How to get a list of all html files in all subdirectories alphabetically sorted in perl?


Currently I am doing this:

# Find all files
File::Find::find(
    sub {
        my $file = $_;
        return if -d $file; 
        return if $file !~ /(.*)\.htm$/;

        ...my processing code

    }, $inputdir
);

But I want to process all the files alphabetically, ultimately I'd like to store all the file names in an array, sort the array, then use a for each loop and put my processing code in there, but I am completely stuck how to do it.
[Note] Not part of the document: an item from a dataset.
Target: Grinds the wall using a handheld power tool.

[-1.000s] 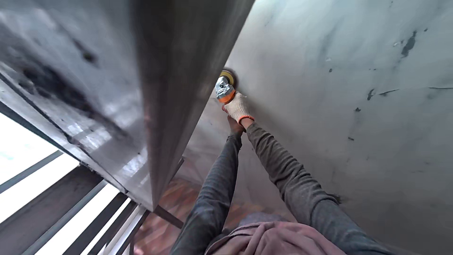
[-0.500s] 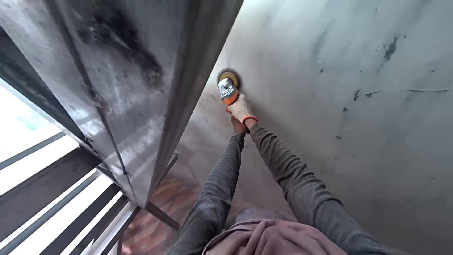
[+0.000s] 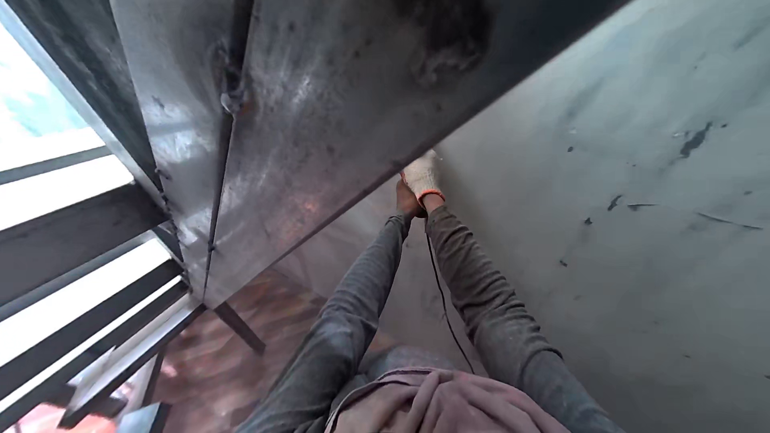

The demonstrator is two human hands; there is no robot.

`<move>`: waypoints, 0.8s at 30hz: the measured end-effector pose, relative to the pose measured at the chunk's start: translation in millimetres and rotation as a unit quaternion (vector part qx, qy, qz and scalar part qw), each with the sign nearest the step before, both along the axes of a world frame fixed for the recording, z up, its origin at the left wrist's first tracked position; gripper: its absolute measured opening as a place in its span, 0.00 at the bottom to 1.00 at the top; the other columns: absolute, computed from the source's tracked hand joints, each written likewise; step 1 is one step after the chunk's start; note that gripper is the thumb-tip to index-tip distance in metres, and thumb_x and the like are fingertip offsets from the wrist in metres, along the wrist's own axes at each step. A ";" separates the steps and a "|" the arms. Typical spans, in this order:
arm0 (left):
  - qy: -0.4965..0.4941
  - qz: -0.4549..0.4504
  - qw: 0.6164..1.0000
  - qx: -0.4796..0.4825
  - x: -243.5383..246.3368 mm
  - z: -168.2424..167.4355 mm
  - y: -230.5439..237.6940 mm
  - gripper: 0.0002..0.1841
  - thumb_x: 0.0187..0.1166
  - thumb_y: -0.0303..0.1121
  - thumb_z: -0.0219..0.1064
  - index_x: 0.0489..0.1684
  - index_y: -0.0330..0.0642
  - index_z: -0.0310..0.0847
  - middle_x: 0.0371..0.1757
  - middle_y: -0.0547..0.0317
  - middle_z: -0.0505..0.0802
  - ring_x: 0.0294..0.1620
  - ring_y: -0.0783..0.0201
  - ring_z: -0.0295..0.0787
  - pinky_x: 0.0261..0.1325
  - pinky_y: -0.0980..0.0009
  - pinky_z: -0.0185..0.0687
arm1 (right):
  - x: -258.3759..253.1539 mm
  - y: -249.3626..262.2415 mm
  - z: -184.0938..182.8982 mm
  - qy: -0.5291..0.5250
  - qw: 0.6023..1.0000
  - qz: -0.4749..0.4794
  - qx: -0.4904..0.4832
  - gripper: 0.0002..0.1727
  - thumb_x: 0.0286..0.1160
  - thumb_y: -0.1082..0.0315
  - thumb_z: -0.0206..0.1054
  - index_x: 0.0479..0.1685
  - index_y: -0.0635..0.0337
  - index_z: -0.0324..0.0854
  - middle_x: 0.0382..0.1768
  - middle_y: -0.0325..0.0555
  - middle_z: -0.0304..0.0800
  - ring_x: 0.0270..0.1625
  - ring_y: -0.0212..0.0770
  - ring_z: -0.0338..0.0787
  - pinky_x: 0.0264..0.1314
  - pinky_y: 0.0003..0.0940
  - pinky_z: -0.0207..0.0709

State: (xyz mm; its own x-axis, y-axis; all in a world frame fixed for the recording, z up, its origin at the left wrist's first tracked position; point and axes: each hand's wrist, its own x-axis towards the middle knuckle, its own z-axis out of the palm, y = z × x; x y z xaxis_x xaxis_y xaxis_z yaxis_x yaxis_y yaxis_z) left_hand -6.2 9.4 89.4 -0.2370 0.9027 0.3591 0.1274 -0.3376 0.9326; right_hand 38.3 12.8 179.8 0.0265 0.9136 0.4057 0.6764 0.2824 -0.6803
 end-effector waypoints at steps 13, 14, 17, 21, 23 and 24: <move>0.024 -0.014 1.000 0.005 -22.2 9.8 9.9 0.41 0.68 0.28 0.77 0.86 0.45 0.61 0.72 0.43 0.85 0.68 0.50 0.84 0.64 0.46 0.82 | -12.1 6.4 35.0 0.039 0.999 -0.016 0.016 0.39 0.58 0.51 0.81 0.70 0.64 0.78 0.59 0.60 0.89 0.65 0.57 0.88 0.67 0.64 0.81; 0.043 -0.012 0.999 0.006 -24.1 13.1 9.1 0.39 0.66 0.28 0.79 0.82 0.43 0.67 0.69 0.42 0.87 0.66 0.49 0.85 0.63 0.46 0.83 | -10.0 3.3 32.9 0.037 0.999 -0.017 0.011 0.39 0.63 0.50 0.78 0.71 0.66 0.76 0.62 0.63 0.88 0.67 0.59 0.87 0.70 0.63 0.79; 0.058 -0.002 0.998 0.006 -28.5 8.8 13.3 0.40 0.67 0.31 0.79 0.83 0.46 0.66 0.71 0.43 0.85 0.67 0.47 0.84 0.63 0.44 0.82 | -13.5 5.2 34.1 0.058 0.998 -0.015 0.008 0.37 0.61 0.50 0.79 0.68 0.65 0.78 0.58 0.61 0.89 0.63 0.58 0.89 0.65 0.63 0.81; 0.023 0.015 1.000 0.001 -27.9 2.6 19.1 0.48 0.67 0.29 0.79 0.91 0.47 0.53 0.80 0.42 0.80 0.75 0.46 0.80 0.70 0.43 0.79 | -22.9 17.4 40.6 0.067 0.998 -0.001 0.016 0.38 0.50 0.52 0.85 0.65 0.60 0.81 0.53 0.55 0.92 0.59 0.55 0.91 0.61 0.64 0.83; 0.016 0.004 1.000 0.026 -24.1 7.9 17.5 0.41 0.69 0.33 0.78 0.86 0.46 0.62 0.72 0.45 0.85 0.67 0.51 0.84 0.63 0.47 0.83 | -17.0 15.6 40.2 0.063 0.998 -0.011 0.016 0.40 0.54 0.50 0.83 0.68 0.60 0.79 0.56 0.57 0.91 0.62 0.56 0.90 0.64 0.64 0.82; 0.022 -0.008 0.999 0.035 -20.4 10.1 12.6 0.37 0.71 0.34 0.76 0.83 0.44 0.66 0.69 0.45 0.87 0.65 0.54 0.86 0.63 0.49 0.84 | -11.5 11.4 34.8 0.061 0.998 -0.018 0.007 0.40 0.56 0.48 0.82 0.70 0.60 0.78 0.58 0.57 0.91 0.63 0.56 0.89 0.65 0.63 0.82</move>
I've done lots of googling but like everything else in perl, there are 100s of ways to do everything, and none of them seem to let me do all the things I want to, that is all files ending in .html, all subdirectories within a specific directory, and alphabetically sorted based on their file name, not their directory structure.
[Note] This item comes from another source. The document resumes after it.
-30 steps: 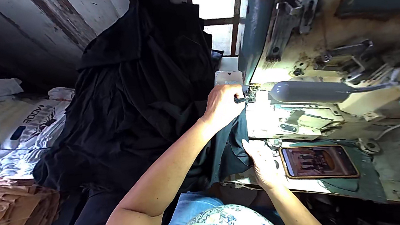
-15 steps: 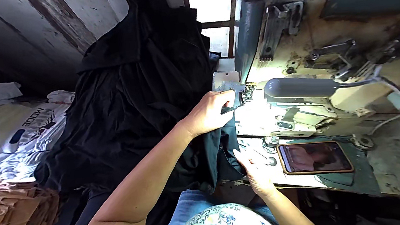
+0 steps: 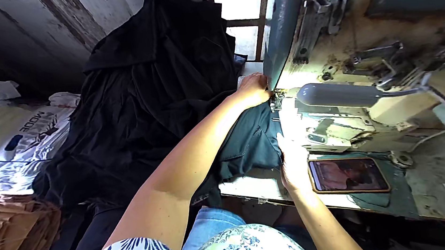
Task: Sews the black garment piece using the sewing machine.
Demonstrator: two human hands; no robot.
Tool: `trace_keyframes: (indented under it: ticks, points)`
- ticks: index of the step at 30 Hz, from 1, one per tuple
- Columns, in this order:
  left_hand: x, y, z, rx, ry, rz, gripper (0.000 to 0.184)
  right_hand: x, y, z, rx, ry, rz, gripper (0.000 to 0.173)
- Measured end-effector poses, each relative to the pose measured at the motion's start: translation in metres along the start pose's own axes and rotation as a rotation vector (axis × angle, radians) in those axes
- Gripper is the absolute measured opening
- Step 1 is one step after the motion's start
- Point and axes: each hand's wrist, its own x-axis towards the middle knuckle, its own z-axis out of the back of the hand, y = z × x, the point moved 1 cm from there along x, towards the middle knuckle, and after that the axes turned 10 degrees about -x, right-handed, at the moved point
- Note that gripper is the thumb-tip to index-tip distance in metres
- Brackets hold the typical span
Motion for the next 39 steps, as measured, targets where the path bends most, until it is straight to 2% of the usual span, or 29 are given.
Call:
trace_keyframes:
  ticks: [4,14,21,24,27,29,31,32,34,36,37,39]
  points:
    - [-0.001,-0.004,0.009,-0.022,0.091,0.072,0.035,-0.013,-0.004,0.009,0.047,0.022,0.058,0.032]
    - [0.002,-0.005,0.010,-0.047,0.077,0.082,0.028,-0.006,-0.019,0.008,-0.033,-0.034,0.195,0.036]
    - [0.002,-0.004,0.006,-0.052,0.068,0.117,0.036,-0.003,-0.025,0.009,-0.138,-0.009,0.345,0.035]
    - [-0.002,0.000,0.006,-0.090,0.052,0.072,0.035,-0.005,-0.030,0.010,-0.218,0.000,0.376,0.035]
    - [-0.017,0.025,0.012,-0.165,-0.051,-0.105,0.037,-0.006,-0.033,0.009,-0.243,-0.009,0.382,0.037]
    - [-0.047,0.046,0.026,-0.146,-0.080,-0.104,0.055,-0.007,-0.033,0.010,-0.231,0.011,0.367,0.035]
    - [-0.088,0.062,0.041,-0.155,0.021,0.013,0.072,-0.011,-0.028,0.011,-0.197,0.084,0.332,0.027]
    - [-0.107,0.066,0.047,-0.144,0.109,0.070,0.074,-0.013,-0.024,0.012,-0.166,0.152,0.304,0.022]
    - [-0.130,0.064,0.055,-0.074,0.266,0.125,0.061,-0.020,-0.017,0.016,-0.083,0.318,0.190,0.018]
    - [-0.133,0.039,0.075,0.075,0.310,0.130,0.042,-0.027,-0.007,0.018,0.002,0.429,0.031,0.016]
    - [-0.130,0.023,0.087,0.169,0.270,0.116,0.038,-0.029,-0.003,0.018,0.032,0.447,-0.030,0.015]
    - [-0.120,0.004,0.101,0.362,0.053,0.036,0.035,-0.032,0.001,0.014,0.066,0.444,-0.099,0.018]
Can anyone help me out? I know this can be done fairly easily, I just cannot figure it out.

Thanks :)

edit: I've tried doing this:

File::Find::find(
    sub {
        #Only process html files
        my $file = $_;
        return if -d $file; 
        return if $file !~ /(.*)\.htm$/;

        push(@files, $File::Find::name);

    }, $inputdir 
);

But then if I sort the array @files it will sort it based on the entire string, I just want to sort it based on the filename. I don't think there is a way to do it with File::find:find as there no way it can know what the order is until it has traversed all the files, so I need to do the sort afterwards.


Solution

  • you can use File::Basename - Parse file paths into directory, filename and suffix and Schwartzian transform to sort files on the basis of filename like,

     @files = map { $_->[0] }
        sort { $a->[1] cmp $b->[1] }
        map { [$_, fileparse($_, "\.html?")] } @files; 
    

    The fileparse() routine of File::Basename divides a file path into its $directories, $filename and (optionally) the filename $suffix. so get the filename and pass it into Schwartzian transform for sorting.